Pratiche Matrimoniali

anelli

IL MATRIMONIO CRISTIANO
Dio si è rivelato nella storia stringendo con gli uomini un’alleanza sponsale. La Bibbia si apre con la creazione dell’uomo e della donna, come coppia, a immagine e somiglianza di Dio (Gn 1,26-27) e si chiude con la visione delle “nozze dell’Agnello” (Ap 19,7.9). Dio, che ha creato l’uomo per amore, lo chiama all’amore; il rapporto tra uomo e donna diviene così immagine dell’amore assoluto e fedele del Creatore per la sua creatura.

Il rapporto sponsale, nella rivelazione di Dio agli uomini, è il filo rosso che attraversa tutta la Scrittura; dal primo libro della Scrittura emerge con estrema chiarezza il concetto che “l’uomo e la donna sono creati l’uno per l’altro” (CCC 1605) e che i due, lasciate le proprie famiglie, si uniranno e “saranno una sola carne” (Gn 2,24). Il Concilio Vaticano II afferma che “Dio stesso è l’autore del matrimonio” (cfr Gaudium et Spes, 48).
L’alleanza nuziale tra Dio e il suo popolo ha preparato la Nuova ed eterna alleanza in Cristo Gesù, Figlio di Dio e sposo della Chiesa (cfr Mt 9,15), la quale “attribuisce una grande importanza alla presenza di Gesù alle nozze di Cana” (cfr Gv 2,1-11), inizio dei segni operati dal Maestro.

Nel suo insegnamento Gesù afferma:
– L’unione tra uomo e donna, fedele e stabile, è voluta “fin dall’inizio da Dio” (Mt 19,4)

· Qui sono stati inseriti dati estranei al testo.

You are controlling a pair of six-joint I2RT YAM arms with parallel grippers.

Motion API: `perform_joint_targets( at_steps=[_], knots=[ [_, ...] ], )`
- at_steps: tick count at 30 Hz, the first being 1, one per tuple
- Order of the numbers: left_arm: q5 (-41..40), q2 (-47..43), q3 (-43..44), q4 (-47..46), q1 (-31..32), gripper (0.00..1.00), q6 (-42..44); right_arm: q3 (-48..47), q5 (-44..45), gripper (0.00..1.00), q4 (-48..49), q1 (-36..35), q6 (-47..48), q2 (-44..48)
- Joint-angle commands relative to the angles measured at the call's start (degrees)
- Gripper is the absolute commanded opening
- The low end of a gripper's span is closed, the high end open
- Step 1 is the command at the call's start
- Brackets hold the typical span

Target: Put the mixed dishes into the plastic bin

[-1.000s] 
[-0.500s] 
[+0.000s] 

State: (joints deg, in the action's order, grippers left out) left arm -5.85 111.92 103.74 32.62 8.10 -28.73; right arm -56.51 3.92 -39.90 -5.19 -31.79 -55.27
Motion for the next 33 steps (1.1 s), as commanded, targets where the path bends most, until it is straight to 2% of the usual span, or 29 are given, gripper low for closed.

- L’unione matrimoniale è indissolubile; “quello che Dio ha congiunto…” (Mt 19,6)
I corsi prematrimoniali sono un cammino di formazione al Matrimonio, dono che la Chiesa fa a coloro che vogliono sposarsi in Cristo, sulla base dell’insegnamento del Maestro e in forza della tradizione di accompagnamento e condivisione con le famiglie cristiane. Sono una fondamentale opportunità per entrare o rientrare nel seno della Chiesa, che secondo il Papa Giovanni Paolo II è “famiglia di famiglie”.

ALL’ APERTURA DI UNA
PRATICA MATRIMONIALE

Onde evitare inutili perdite di tempo e fare tutto con la dovuta calma, si consiglia agli Sposi, quattro mesi prima del Matrimonio, di procurarsi ciascuno il:

1. Certificato di Battesimo per uso Matrimonio,
nella Chiesa dove si è stati battezzati.
Attenzione: se in questo certificato non c’ è annotata la data della Cresima, occorre procurarsi anche il
2. Certificato di Cresima,
nella Chiesa in cui si è stati cresimati. N.B. Coloro che non hanno fatto la Cresima e già convivono o sono sposati civilmente faranno la Cresima DOPO il Matrimonio.
3. Certificato Contestuale (certificato comprensivo di nascita, residenza, cittadinanza e stato libero civile) in Municipio (Roma), o nel Comune di Residenza. Attenzione: non richiedere questi documenti prima di quattro mesi dalla data scelta per il Matrimonio in Chiesa.

Procurati i documenti si può prendere in Parrocchia l’appuntamento per il Giuramento Religioso (è inutile andare al Comune se prima non è stato fatto il Giuramento in Parrocchia: infatti è da qui che parte la richiesta per il Giuramento Civile. Il parroco consegnerà il mod. 10 con cui andare in Municipio).
La parrocchia del Giuramento (non ha nulla a che fare con la Chiesa scelta per il Matrimonio, che può essere ovunque) di norma deve essere necessariamente quella dove o lo Sposo, o la Sposa, hanno il Domicilio di fatto (cioè dove dormono), indipendentemente dalla loro Residenza scritta. Può essere dato il permesso per istruire la pratica matrimoniale nella Parrocchia dove si celebra il Matrimonio.
Per il Giuramento Religioso, non occorrono testimoni, ma soltanto
la presenza di tutti e due i fidanzati.

E’ necessario frequentare un corso di catechesi in preparazione al Matrimonio e si è liberi di frequentarlo presso qualsiasi Parrocchia.